With a quality meter measuring the RMS value of a true sine wave multiply what the RMS value is by 1.414.
If that 38V is an RMS voltage then the peak rectified voltage will be 53V.
So Albert took the 38 volts RMS and multiplied it by 1.414 to get 53 volts or actually 53.7 volts peak.

After 50 volts the normal next high rating is 63 volts which are pretty common. I would just get a few 63 working voltage rated capacitors and be done with it as suggested. Your drawing in post #5 does not reflect the whole power supply. It does not even include the transformer secondary or rectification prior to your filter caps. You also don't mention the lead type, for example axial or radial?

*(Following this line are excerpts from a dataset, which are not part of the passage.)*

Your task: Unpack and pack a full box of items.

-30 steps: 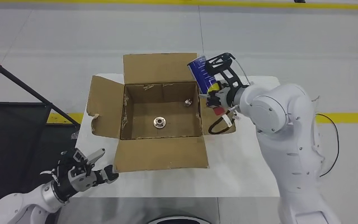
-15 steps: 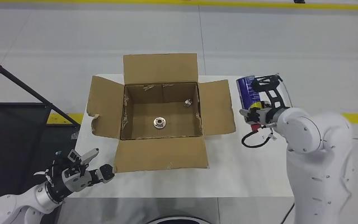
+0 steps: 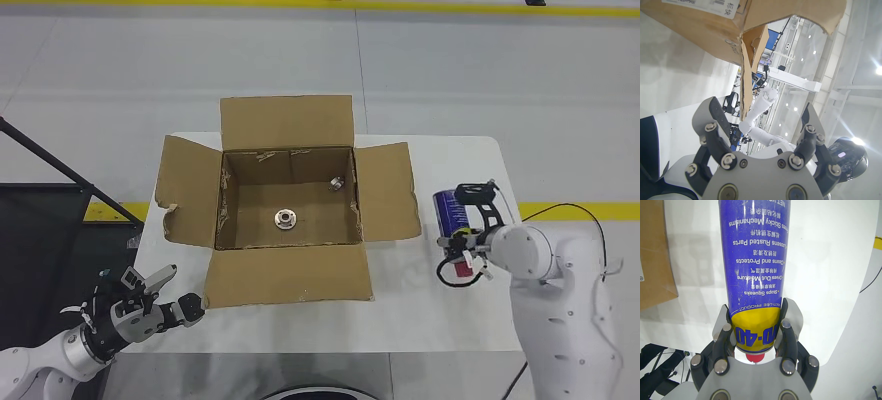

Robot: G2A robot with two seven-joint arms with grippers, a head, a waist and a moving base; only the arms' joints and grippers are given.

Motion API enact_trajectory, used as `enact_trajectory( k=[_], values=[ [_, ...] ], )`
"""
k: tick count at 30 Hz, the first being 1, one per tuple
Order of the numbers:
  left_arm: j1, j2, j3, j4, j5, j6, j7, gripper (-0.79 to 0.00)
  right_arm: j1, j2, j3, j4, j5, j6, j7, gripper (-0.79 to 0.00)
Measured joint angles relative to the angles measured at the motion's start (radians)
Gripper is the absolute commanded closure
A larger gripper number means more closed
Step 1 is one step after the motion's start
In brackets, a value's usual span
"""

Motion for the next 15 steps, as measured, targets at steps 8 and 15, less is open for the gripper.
enact_trajectory(
  k=[8,15],
  values=[
    [0.0,0.0,0.0,0.0,0.0,0.0,0.0,-0.785,0.002,0.014,-0.036,0.054,-0.003,0.063,0.0,0.0],
    [0.0,0.0,0.0,0.0,0.0,0.0,0.0,-0.785,0.013,0.016,-0.056,0.103,0.02,0.08,-0.004,0.0]
  ],
)
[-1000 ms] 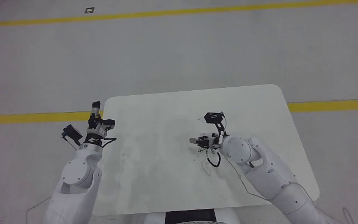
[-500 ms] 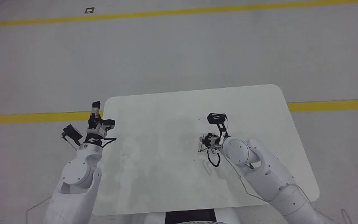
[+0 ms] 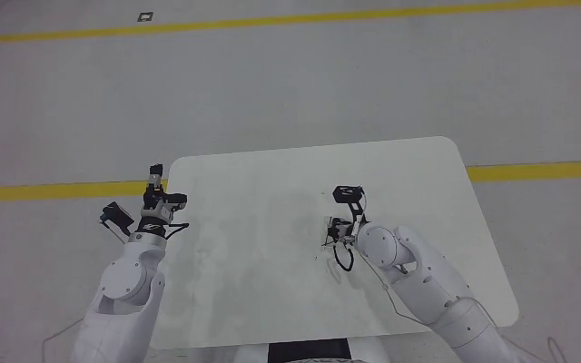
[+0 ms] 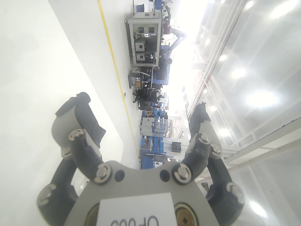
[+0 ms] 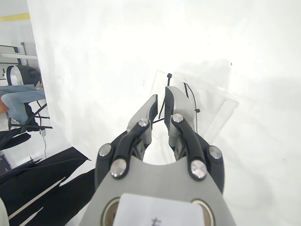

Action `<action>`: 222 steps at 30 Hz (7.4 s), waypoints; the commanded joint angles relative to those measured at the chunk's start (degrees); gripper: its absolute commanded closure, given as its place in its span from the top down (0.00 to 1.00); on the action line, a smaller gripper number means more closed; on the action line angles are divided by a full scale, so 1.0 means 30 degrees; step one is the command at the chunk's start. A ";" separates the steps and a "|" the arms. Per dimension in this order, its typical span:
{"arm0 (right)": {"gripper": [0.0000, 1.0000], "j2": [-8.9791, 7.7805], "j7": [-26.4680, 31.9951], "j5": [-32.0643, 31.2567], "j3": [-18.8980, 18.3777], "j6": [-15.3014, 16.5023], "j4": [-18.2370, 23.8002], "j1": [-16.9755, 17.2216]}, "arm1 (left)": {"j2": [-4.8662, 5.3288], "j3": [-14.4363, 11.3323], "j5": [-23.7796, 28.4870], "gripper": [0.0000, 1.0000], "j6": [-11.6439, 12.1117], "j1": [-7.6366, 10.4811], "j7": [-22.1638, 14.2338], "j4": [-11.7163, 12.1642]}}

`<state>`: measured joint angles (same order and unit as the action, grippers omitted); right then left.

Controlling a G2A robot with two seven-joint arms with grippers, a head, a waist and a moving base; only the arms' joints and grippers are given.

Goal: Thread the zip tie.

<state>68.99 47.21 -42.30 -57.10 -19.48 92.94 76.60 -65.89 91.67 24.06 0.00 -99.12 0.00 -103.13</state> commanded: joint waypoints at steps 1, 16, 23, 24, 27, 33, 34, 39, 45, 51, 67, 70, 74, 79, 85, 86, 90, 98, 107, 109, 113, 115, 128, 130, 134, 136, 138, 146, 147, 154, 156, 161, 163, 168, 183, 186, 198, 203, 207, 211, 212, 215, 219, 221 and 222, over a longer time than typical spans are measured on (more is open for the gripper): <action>0.14 0.0091 0.0002 -0.0107 -0.0031 0.0000 -0.0187 -0.0019 | 0.0000 0.0000 0.0000 1.00 0.0000 0.0000 0.0000 0.0000; 0.16 0.0718 0.0101 -0.0593 -0.0146 0.0000 -0.1005 -0.0201 | 0.0000 0.0000 0.0000 1.00 0.0000 0.0000 0.0000 0.0000; 0.15 0.1005 0.0116 -0.0595 0.0015 0.0000 -0.1488 -0.0436 | 0.0000 0.0000 0.0000 1.00 0.0000 0.0000 0.0000 0.0000; 0.15 0.1052 0.0126 -0.0585 0.0059 0.0000 -0.1574 -0.0490 | 0.0000 0.0000 0.0000 1.00 0.0000 0.0000 0.0000 0.0000; 0.11 0.1150 0.0143 -0.0611 0.0148 0.0000 -0.1824 -0.0619 | 0.0000 0.0000 0.0000 1.00 0.0000 0.0000 0.0000 0.0000; 0.00 0.1272 0.0162 -0.0759 -0.0107 0.0000 -0.1907 -0.0631 | 0.0000 0.0000 0.0000 1.00 0.0000 0.0000 0.0000 0.0000; 0.00 0.1267 0.0200 -0.0780 -0.0241 0.0000 -0.1737 -0.0559 | 0.0000 0.0000 0.0000 1.00 0.0000 0.0000 0.0000 0.0000; 0.00 0.1070 0.0903 -0.1448 -0.1482 0.0000 0.0047 0.0314 | 0.0000 0.0000 0.0000 1.00 0.0000 0.0000 0.0000 0.0000; 0.00 0.0834 0.1288 -0.0018 -0.3456 0.0385 0.3075 0.1830 | 0.0000 0.0000 0.0000 1.00 0.0000 0.0000 0.0000 0.0000; 0.00 0.0853 0.0197 0.5858 -0.5047 0.3815 0.3435 0.2667 | 0.0000 0.0000 0.0000 1.00 0.0000 0.0000 0.0000 0.0000; 0.00 0.0927 -0.0991 0.8430 -0.5124 0.6797 0.1918 0.2201 | -0.0027 -0.0156 0.0481 1.00 -0.0449 -0.0012 -0.0236 0.0072; 0.00 0.1002 -0.0986 1.0551 -0.4950 0.9790 0.0488 0.1412 | -0.0036 -0.0322 0.2723 1.00 -0.3265 -0.0145 -0.1894 -0.0206; 0.00 0.1073 -0.0720 1.1865 -0.4620 1.1740 -0.0554 0.0829 | 0.0063 -0.0161 0.3349 1.00 -0.4719 -0.0285 -0.3556 -0.0420; 0.00 0.1073 -0.0720 1.1865 -0.4620 1.1740 -0.0554 0.0829 | 0.0063 -0.0161 0.3349 1.00 -0.4719 -0.0285 -0.3556 -0.0420; 0.00 0.1073 -0.0720 1.1865 -0.4620 1.1740 -0.0554 0.0829 | 0.0063 -0.0161 0.3349 1.00 -0.4719 -0.0285 -0.3556 -0.0420; 0.00 0.1073 -0.0720 1.1865 -0.4620 1.1740 -0.0554 0.0829 | 0.0063 -0.0161 0.3349 1.00 -0.4719 -0.0285 -0.3556 -0.0420; 0.00 0.1073 -0.0720 1.1865 -0.4620 1.1740 -0.0554 0.0829 | 0.0063 -0.0161 0.3349 1.00 -0.4719 -0.0285 -0.3556 -0.0420; 0.00 0.1249 -0.2356 1.3535 -0.4085 1.2987 -0.0277 0.0080 | 0.0063 -0.0161 0.3349 1.00 -0.4719 -0.0285 -0.3556 -0.0420; 0.00 0.1391 -0.1701 1.4989 -0.3384 1.2987 -0.0152 -0.0799 | 0.0063 -0.0161 0.3349 1.00 -0.4719 -0.0285 -0.3556 -0.0420; 0.00 0.1391 -0.1701 1.4989 -0.3384 1.2987 -0.0152 -0.0799 | 0.0063 -0.0161 0.3349 1.00 -0.4719 -0.0285 -0.3556 -0.0420; 0.00 0.1391 -0.2023 1.4898 -0.3331 1.2987 -0.0327 -0.0683 | -0.0033 -0.0281 0.6644 1.00 -0.6494 0.0244 -0.4554 0.0498; 0.00 0.1410 -0.2294 1.4928 -0.3228 1.2987 -0.0295 -0.0734 | 0.0053 -0.0615 0.9078 1.00 -0.6494 0.0467 -0.6010 0.1702; 0.00 0.1580 -0.2642 1.5500 -0.2503 1.2987 -0.0841 -0.1124 | 0.1837 -0.3687 1.5223 1.00 -0.6494 0.1452 -0.8691 0.4464; 0.00 0.1592 -0.2868 1.5453 -0.2389 1.2987 -0.0835 -0.0996 | 0.1789 -0.3951 1.5780 1.00 -0.6494 0.1512 -0.8663 0.4576; 0.00 0.1665 -0.3139 1.5668 -0.2017 1.2987 -0.0943 -0.1077 | 0.1973 -0.5004 1.8574 1.00 -0.6494 0.1944 -0.9792 0.4820; 0.00 0.1711 -0.3223 1.5764 -0.1864 1.2987 -0.0983 -0.1177 | 0.2232 -0.5611 1.9794 1.00 -0.6494 0.2214 -1.0082 0.4789; 0.00 0.1780 -0.3316 1.5932 -0.1689 1.2987 -0.0921 -0.1310 | 0.2647 -0.6230 2.0974 1.00 -0.6494 0.2617 -1.0201 0.4685; 0.00 0.1850 -0.3328 1.6080 -0.1541 1.2987 -0.0970 -0.1430 | 0.3288 -0.6902 2.1935 1.00 -0.6494 0.3268 -1.0350 0.4602; 0.00 0.1850 -0.3328 1.6080 -0.1541 1.2987 -0.0970 -0.1430 | 0.3288 -0.6902 2.1935 1.00 -0.6494 0.3268 -1.0350 0.4602; 0.00 0.1906 -0.4055 1.5784 -0.1342 1.2987 -0.0969 -0.1422 | 0.2802 -0.7108 2.1963 1.00 -0.6494 0.3122 -1.2314 0.5003; 0.00 0.1930 -0.4141 1.5740 -0.1326 1.2987 -0.0899 -0.1510 | 0.2714 -0.7232 2.1963 1.00 -0.6494 0.3131 -1.2979 0.5081; 0.00 0.2021 -0.4404 1.5598 -0.1273 1.2987 -0.0719 -0.1675 | 0.2622 -0.7318 2.1963 1.00 -0.6494 0.3216 -1.4817 0.5583; 0.00 0.2046 -0.4376 1.5499 -0.1250 1.2987 -0.0780 -0.1748 | 0.2622 -0.7344 2.1963 1.00 -0.6494 0.3271 -1.5283 0.5683; 0.00 0.2109 -0.4312 1.5645 -0.1196 1.2987 -0.0856 -0.1810 | 0.2603 -0.7696 2.1963 1.00 -0.6494 0.3220 -1.6585 0.5912; 0.00 0.2002 -0.4656 1.4032 -0.1292 1.1164 0.0000 -0.1885 | 0.2758 -0.7600 1.5496 1.00 -0.2395 0.3089 -1.5329 0.4147; 0.00 0.1970 -0.4707 1.3581 -0.1292 1.0308 0.0244 -0.1915 | 0.2831 -0.7582 1.2847 1.00 -0.0742 0.2728 -1.4751 0.3407; 0.00 0.1930 -0.5150 1.2915 -0.1295 0.8907 0.0526 -0.1814 | 0.2833 -0.7417 1.0404 1.00 0.1960 0.1979 -1.3687 0.2487; 0.00 0.1909 -0.5471 1.2525 -0.1261 0.8597 0.0667 -0.1630 | 0.2881 -0.7153 0.7839 1.00 0.3166 0.2186 -1.2635 0.2449; 0.00 0.1868 -0.5521 1.2027 -0.1302 0.8007 0.0820 -0.1631 | 0.3035 -0.6680 0.3399 1.00 0.5197 0.2012 -1.1897 0.2014; 0.00 0.1861 -0.5568 1.1782 -0.1309 0.7038 0.0834 -0.1751 | 0.3188 -0.6328 -0.3534 1.00 0.6494 0.1585 -0.9789 0.0766; 0.00 0.1866 -0.5571 1.1760 -0.1297 0.6679 0.0841 -0.1796 | 0.3203 -0.6248 -0.5195 1.00 0.6494 0.1422 -0.9028 0.0424; 0.00 0.1881 -0.5602 1.1835 -0.1314 0.5929 0.0847 -0.1906 | 0.3220 -0.6253 -0.8461 1.00 0.6494 0.1086 -0.7555 -0.0298; 0.00 0.1881 -0.5602 1.1835 -0.1314 0.5929 0.0847 -0.1906 | 0.3220 -0.6253 -0.8461 1.00 0.6494 0.1086 -0.7555 -0.0298; 0.00 0.1881 -0.5602 1.1835 -0.1314 0.5929 0.0847 -0.1906 | 0.3220 -0.6253 -0.8461 1.00 0.6494 0.1086 -0.7555 -0.0298; 0.00 0.1885 -0.5623 1.1889 -0.1300 0.5919 0.0834 -0.1871 | 0.3220 -0.6253 -0.8461 1.00 0.6494 0.1086 -0.7555 -0.0298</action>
<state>74.64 30.40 -6.79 -61.04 -1.69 95.48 70.89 -56.23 72.92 -1.70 19.48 -95.86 -22.72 -104.02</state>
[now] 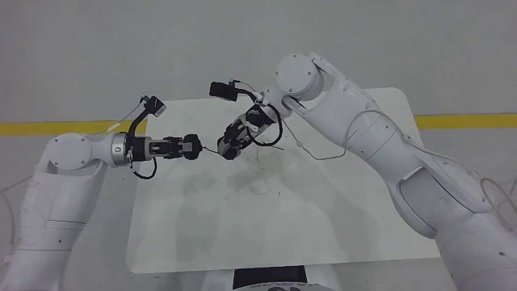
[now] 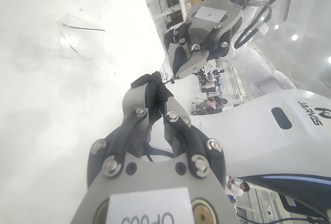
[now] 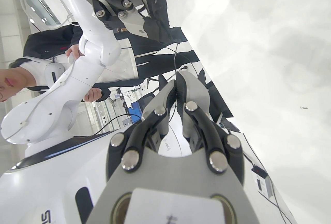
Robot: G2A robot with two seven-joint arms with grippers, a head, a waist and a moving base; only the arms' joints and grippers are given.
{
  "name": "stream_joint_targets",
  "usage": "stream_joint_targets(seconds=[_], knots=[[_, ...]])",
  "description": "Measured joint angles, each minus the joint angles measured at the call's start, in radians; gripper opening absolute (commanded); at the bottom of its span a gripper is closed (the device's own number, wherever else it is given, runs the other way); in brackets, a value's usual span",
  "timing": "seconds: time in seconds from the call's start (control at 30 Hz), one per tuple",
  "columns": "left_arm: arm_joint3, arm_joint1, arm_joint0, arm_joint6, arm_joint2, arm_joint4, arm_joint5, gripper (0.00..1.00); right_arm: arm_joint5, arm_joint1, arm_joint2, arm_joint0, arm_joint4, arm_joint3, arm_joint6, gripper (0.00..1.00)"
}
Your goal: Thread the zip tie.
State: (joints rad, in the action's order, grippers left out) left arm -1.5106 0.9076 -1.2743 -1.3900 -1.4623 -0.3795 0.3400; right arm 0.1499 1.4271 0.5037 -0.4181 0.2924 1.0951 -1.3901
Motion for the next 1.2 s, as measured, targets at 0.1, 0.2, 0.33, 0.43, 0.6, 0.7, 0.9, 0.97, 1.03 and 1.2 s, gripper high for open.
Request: stream_joint_targets(seconds=[0.1, 0.2, 0.33, 0.43, 0.6, 0.7, 0.9, 0.97, 1.03, 1.2], knots=[[0.000, 0.000, 0.000, 0.000, 0.000, 0.000, 0.000, 0.00, -0.001, 0.002, 0.002, 0.000, -0.001, -0.004, 0.000, 0.00], [0.000, 0.000, 0.000, 0.000, 0.000, 0.000, 0.000, 0.00, -0.003, 0.003, 0.004, -0.001, -0.002, -0.009, 0.000, 0.00], [0.000, 0.000, 0.000, 0.000, 0.000, 0.000, 0.000, 0.00, -0.006, 0.006, 0.004, -0.001, -0.001, -0.015, 0.000, 0.00], [0.000, 0.000, 0.000, 0.000, 0.000, 0.000, 0.000, 0.00, -0.008, 0.008, -0.001, 0.001, 0.003, -0.019, 0.000, 0.00], [-0.005, 0.000, -0.003, 0.012, 0.004, 0.004, -0.003, 0.00, -0.015, 0.011, -0.012, 0.010, 0.012, -0.030, 0.000, 0.00], [-0.019, -0.001, -0.010, 0.045, 0.013, 0.012, -0.010, 0.00, -0.016, 0.012, -0.019, 0.016, 0.015, -0.038, 0.000, 0.00], [-0.024, -0.006, -0.010, 0.040, 0.021, 0.005, -0.009, 0.00, -0.016, 0.013, -0.025, 0.025, 0.019, -0.052, 0.000, 0.00], [-0.023, -0.008, -0.008, 0.039, 0.024, 0.002, -0.008, 0.00, -0.015, 0.014, -0.026, 0.028, 0.017, -0.056, 0.000, 0.00], [-0.021, -0.009, -0.006, 0.040, 0.027, 0.000, -0.007, 0.00, -0.012, 0.015, -0.027, 0.030, 0.014, -0.060, 0.000, 0.00], [-0.016, -0.013, -0.001, 0.043, 0.033, -0.006, -0.006, 0.00, -0.002, 0.016, -0.034, 0.035, 0.006, -0.065, 0.000, 0.00]])
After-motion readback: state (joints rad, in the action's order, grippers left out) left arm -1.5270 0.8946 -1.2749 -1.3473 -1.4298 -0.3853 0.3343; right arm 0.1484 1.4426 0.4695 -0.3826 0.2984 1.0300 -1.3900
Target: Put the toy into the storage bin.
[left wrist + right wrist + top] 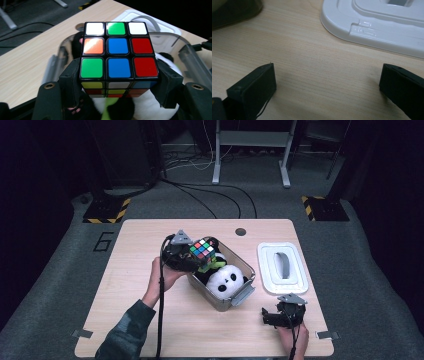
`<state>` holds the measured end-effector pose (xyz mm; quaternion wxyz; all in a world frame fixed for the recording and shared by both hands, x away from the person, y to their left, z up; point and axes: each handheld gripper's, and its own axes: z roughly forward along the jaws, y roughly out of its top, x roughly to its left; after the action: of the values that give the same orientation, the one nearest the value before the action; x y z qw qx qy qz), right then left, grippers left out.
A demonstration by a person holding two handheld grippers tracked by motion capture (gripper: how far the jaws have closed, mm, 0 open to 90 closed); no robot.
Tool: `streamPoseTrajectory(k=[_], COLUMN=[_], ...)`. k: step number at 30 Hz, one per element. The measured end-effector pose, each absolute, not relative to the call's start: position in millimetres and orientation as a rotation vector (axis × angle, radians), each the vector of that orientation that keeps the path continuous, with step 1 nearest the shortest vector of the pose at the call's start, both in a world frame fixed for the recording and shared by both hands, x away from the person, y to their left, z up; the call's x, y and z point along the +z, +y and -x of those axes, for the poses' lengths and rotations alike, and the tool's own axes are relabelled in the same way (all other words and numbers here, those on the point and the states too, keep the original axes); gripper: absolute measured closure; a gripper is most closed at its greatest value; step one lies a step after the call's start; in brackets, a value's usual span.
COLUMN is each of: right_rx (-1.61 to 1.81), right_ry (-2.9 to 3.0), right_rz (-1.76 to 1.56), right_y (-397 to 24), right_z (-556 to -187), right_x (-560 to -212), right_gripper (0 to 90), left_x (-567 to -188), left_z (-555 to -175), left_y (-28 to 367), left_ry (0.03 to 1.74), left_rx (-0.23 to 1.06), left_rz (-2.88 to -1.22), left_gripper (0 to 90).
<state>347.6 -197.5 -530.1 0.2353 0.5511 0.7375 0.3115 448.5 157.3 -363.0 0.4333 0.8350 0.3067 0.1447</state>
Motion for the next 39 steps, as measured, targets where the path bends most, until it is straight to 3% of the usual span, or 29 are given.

Here is an example of a 10,000 uF Nichicon 63 WVDC radial lead capacitor. That is just a single example of one manufacturer.

Ron

#### MisterBill2

Joined Jan 23, 2018
7,325
Look at the circuit before starting the RMD versus peak volts cry!! It is rectified DC! The label on the drawing lists the DC voltage, NOT the transformer output voltage. In addition, with a constant load current the supply voltage will be a lot less than the peak voltage. And with a nominal 38 volt level, the 50 volt capacitor will be fine. 63 will work also. But avoid 45 and 40 volt caps, that is excessively close.